Dizzyribs Fri 23-Jan-26 16:38:47

@rowyn who’s going to change these nappies? Should the teacher stop teaching and leave the class to do it? Change several nappies at playtime? Are there any changing benches available in mainstream schools? Are teachers actually allowed to do intimate care without supervision? The school budgets are stretched as it is and teaching assistants are few and far between. Many have lost their jobs in recent years, those that remain are needed to support children with education and care plans, not to change nappies (they are often not allowed to help a child wipe themselves after using the toilet due to safeguarding issues). Will the parents also be billed for the cost of employing someone just to change nappies?

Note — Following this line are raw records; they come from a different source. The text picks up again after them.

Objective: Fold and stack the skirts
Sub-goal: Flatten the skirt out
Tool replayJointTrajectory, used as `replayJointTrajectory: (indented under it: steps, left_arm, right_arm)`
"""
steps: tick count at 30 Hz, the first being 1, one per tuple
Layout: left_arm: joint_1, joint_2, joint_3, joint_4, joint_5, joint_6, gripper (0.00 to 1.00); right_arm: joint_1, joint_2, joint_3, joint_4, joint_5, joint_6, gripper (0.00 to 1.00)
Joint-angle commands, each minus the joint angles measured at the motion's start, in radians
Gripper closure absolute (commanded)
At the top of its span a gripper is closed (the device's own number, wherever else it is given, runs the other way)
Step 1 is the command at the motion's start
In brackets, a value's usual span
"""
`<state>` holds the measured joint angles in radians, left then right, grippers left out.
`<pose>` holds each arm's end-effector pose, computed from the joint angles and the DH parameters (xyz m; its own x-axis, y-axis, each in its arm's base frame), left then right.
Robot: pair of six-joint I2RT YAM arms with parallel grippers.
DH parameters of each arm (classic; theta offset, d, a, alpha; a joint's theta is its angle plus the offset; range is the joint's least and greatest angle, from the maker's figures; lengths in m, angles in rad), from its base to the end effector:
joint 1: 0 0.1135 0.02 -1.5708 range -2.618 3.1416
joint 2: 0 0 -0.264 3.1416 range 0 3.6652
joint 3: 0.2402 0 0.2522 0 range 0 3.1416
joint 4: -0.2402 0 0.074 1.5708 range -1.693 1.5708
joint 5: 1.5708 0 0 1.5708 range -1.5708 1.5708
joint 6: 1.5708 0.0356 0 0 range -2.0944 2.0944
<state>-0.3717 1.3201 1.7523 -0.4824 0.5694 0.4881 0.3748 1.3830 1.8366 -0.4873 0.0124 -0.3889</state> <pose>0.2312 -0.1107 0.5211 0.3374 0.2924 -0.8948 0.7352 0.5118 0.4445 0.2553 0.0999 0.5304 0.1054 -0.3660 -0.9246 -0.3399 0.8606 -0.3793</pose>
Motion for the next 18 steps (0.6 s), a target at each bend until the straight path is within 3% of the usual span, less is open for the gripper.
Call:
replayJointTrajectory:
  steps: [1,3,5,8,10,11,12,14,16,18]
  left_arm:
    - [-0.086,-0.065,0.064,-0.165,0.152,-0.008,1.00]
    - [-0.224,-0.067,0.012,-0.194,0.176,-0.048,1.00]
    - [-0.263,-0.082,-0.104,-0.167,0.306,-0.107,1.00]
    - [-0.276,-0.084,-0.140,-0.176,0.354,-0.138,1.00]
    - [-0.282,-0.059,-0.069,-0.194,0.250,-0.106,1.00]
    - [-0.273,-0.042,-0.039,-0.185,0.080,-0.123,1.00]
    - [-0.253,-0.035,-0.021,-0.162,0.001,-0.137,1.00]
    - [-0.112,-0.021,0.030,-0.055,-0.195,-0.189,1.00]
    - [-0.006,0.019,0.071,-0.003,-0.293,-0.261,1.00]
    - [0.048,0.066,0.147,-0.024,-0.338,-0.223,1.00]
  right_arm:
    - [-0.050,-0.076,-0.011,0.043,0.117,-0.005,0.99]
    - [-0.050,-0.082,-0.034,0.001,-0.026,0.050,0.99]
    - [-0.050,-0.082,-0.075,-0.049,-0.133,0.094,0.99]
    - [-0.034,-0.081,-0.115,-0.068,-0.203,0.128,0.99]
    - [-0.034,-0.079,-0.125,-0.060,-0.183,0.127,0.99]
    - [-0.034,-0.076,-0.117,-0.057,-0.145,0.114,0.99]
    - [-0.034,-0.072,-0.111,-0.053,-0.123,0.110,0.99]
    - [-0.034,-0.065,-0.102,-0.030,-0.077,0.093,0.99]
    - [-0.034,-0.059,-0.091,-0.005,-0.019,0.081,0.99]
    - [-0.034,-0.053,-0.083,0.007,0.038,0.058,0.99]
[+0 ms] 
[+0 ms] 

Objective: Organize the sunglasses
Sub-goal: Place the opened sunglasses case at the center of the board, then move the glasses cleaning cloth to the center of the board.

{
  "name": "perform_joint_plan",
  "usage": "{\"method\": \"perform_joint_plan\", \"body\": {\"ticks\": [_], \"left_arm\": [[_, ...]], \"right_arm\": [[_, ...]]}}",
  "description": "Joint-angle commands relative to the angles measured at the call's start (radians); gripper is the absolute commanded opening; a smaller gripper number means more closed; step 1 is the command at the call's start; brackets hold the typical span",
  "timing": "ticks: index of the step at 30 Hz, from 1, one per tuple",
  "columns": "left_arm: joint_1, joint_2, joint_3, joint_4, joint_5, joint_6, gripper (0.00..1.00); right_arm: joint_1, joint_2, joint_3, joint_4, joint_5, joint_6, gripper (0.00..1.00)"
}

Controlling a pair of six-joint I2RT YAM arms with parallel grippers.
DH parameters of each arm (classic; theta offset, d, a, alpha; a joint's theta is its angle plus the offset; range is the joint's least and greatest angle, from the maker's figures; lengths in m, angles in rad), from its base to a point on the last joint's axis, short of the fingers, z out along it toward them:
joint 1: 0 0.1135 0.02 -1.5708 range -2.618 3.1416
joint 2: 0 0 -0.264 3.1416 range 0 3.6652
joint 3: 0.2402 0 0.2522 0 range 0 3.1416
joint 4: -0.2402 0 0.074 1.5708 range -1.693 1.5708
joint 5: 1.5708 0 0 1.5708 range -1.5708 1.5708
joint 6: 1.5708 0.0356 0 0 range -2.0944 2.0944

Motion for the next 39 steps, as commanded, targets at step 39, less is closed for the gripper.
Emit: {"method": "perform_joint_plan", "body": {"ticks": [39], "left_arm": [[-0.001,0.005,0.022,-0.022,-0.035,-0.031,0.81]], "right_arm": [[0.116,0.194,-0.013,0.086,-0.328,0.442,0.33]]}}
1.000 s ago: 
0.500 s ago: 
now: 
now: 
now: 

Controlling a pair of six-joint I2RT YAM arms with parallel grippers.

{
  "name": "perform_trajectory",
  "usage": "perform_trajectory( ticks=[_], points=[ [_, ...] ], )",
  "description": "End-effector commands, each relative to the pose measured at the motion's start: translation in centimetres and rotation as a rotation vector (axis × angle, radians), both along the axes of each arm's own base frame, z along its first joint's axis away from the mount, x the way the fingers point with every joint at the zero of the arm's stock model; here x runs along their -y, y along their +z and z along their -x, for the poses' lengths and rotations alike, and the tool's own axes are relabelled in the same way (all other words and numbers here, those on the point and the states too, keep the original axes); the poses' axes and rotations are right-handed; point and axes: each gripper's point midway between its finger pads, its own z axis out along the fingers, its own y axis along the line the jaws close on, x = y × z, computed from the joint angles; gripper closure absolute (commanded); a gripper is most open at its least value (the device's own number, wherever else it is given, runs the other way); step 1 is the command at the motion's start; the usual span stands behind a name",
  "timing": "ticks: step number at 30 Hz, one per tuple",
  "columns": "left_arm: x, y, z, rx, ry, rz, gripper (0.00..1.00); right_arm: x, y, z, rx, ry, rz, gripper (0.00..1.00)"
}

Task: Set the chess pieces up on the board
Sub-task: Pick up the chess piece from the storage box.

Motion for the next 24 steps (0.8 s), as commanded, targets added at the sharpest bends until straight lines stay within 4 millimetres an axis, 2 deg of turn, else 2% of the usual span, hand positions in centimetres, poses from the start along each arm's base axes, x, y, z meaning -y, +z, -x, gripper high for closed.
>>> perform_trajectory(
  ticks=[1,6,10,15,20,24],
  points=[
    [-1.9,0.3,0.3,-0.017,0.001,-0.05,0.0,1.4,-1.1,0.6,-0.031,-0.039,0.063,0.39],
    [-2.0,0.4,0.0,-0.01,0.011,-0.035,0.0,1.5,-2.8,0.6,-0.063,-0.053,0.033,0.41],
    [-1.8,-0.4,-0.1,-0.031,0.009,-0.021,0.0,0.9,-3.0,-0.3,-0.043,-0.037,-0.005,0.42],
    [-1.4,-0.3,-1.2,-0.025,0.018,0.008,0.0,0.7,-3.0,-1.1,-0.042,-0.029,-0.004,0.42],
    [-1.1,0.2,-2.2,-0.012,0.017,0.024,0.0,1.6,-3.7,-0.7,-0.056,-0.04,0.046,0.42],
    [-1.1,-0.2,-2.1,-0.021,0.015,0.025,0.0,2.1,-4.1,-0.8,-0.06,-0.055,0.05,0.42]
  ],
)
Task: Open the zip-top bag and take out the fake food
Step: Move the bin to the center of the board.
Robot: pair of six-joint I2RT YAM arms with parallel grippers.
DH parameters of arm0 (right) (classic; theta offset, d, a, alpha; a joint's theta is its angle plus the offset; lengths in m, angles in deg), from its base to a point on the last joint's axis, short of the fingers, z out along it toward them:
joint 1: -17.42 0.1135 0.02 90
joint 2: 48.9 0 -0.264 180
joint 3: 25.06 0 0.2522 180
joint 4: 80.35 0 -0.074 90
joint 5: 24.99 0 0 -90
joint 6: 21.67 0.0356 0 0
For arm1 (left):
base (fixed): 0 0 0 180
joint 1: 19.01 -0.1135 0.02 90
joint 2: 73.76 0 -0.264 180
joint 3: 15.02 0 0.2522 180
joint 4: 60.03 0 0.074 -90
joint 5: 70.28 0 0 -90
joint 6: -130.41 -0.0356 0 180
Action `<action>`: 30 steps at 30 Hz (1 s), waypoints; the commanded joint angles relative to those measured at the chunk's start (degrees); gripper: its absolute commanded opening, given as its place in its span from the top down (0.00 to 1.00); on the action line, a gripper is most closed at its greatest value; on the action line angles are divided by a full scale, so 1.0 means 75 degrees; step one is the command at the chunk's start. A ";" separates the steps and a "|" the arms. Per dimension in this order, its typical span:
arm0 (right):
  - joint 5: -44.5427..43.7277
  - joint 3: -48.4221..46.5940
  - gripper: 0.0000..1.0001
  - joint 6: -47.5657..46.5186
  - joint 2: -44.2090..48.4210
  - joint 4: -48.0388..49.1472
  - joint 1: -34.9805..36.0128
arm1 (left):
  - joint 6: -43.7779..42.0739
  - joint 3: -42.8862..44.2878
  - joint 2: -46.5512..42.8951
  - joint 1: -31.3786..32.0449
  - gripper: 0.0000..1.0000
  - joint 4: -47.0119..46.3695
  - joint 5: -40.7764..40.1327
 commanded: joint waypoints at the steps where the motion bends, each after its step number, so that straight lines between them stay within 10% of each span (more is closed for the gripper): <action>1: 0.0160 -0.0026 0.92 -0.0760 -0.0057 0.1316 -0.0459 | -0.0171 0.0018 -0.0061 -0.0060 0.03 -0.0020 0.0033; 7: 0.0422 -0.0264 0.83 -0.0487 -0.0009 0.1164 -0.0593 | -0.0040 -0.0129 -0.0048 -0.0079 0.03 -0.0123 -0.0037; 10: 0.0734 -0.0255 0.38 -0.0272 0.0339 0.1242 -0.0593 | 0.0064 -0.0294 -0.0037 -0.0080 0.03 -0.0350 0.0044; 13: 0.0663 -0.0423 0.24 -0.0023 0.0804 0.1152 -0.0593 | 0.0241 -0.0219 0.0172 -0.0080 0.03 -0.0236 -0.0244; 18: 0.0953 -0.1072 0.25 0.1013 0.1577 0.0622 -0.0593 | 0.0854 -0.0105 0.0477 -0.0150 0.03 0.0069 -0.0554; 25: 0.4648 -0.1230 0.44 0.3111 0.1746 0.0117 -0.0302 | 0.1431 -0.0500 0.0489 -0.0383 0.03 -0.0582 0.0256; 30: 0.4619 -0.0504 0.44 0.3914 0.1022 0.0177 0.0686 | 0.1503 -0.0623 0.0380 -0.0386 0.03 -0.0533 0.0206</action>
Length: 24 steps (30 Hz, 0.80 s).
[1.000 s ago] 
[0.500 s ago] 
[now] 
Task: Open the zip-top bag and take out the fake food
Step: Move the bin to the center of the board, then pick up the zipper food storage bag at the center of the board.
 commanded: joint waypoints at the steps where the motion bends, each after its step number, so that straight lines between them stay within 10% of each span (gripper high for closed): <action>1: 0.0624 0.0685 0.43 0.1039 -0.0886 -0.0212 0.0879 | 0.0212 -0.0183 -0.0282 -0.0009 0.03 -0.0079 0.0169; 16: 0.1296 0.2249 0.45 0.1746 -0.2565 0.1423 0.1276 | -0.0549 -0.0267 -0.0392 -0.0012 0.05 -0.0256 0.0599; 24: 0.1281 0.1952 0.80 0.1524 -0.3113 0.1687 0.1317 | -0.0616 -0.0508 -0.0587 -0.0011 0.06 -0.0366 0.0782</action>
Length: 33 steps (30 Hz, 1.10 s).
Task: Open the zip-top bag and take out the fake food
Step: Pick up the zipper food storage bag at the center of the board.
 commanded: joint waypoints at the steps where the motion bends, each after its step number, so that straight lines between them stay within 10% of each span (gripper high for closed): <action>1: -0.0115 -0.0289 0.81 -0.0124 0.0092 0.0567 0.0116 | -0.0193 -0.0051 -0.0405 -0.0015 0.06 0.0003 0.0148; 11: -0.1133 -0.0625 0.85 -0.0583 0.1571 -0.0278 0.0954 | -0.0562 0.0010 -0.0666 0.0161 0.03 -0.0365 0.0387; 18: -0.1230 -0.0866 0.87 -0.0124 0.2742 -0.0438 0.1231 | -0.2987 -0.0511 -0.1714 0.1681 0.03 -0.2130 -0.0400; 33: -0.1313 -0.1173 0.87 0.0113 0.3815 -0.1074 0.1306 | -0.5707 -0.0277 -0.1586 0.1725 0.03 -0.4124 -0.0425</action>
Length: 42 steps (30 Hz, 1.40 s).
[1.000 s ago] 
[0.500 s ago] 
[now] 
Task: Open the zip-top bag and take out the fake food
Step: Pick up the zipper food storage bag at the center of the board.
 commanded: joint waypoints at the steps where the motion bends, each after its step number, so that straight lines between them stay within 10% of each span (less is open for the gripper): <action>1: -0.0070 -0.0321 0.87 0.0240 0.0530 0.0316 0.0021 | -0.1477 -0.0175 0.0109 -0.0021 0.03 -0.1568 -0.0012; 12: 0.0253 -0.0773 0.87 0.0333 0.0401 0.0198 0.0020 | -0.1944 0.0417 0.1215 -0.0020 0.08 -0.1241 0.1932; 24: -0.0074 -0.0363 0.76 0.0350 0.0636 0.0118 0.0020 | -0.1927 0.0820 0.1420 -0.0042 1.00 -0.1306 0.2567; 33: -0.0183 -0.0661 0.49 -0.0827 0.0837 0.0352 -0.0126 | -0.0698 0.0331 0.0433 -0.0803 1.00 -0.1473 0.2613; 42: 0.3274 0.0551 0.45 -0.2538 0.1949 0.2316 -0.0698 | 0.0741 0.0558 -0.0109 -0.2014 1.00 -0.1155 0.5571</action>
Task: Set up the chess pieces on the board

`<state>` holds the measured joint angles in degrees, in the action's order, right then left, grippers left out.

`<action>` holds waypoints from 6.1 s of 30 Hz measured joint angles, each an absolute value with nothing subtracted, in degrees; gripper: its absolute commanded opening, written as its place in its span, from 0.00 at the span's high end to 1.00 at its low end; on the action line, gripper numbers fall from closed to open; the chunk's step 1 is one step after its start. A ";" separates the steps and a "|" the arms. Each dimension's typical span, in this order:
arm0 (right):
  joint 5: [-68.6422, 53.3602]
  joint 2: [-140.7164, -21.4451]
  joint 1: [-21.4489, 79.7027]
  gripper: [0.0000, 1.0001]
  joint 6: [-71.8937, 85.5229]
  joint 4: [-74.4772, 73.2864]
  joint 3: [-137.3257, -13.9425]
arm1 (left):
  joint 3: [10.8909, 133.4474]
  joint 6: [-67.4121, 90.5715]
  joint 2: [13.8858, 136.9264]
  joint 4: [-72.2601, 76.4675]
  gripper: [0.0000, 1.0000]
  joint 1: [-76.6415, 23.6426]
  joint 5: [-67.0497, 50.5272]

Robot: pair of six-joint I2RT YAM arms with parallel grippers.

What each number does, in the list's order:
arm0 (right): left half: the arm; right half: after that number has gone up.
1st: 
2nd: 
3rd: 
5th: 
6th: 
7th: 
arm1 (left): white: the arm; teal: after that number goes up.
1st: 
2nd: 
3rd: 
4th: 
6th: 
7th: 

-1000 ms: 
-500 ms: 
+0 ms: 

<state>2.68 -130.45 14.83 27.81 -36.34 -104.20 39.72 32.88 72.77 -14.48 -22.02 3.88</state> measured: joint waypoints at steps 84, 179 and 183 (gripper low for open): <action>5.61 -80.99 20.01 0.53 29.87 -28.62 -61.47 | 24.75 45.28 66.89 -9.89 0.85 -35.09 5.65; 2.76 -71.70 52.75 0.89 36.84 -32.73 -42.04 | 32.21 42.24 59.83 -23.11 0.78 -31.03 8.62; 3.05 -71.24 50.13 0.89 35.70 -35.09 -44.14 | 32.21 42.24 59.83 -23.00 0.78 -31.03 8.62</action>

Sarnia Fri 23-Jan-26 16:50:06

PoppyBlue

*Sign of the times, I'm afraid. I feel so sad when I see young Mums with a small child in a buggy who is being completely ignored because Mum is more interested with her phone than to interact with her little one.*

Or she could have older children in school?
Adding money to their dinner card.
Answering their message.
Forgot their PE kit.
Ordering a revision guide
Reading the report
Booking parents evening
Putting a food shop through
Sending pics
Paying a bill
Replying to a text
Finishing an email to a teacher...
Reading another bulletin
PSHE bulletin
Parent pay!

As previous posters have mentioned when a child starts school (SEND children apart) unable to use cutlery, have a chat with another child, know colours or be dry and clean then something has been lacking in the years running up to starting school. IMO a lot of blame lies with phones and technology. Some mothers are obsessed with it. I can see it becoming an addiction for many. Time spent on screens is time lost for interaction with a small child. They are like little sponges when they are small, so curious about the world. Those years when my 5 children were little were some of the best years of my life and I think many older GN's would say the same.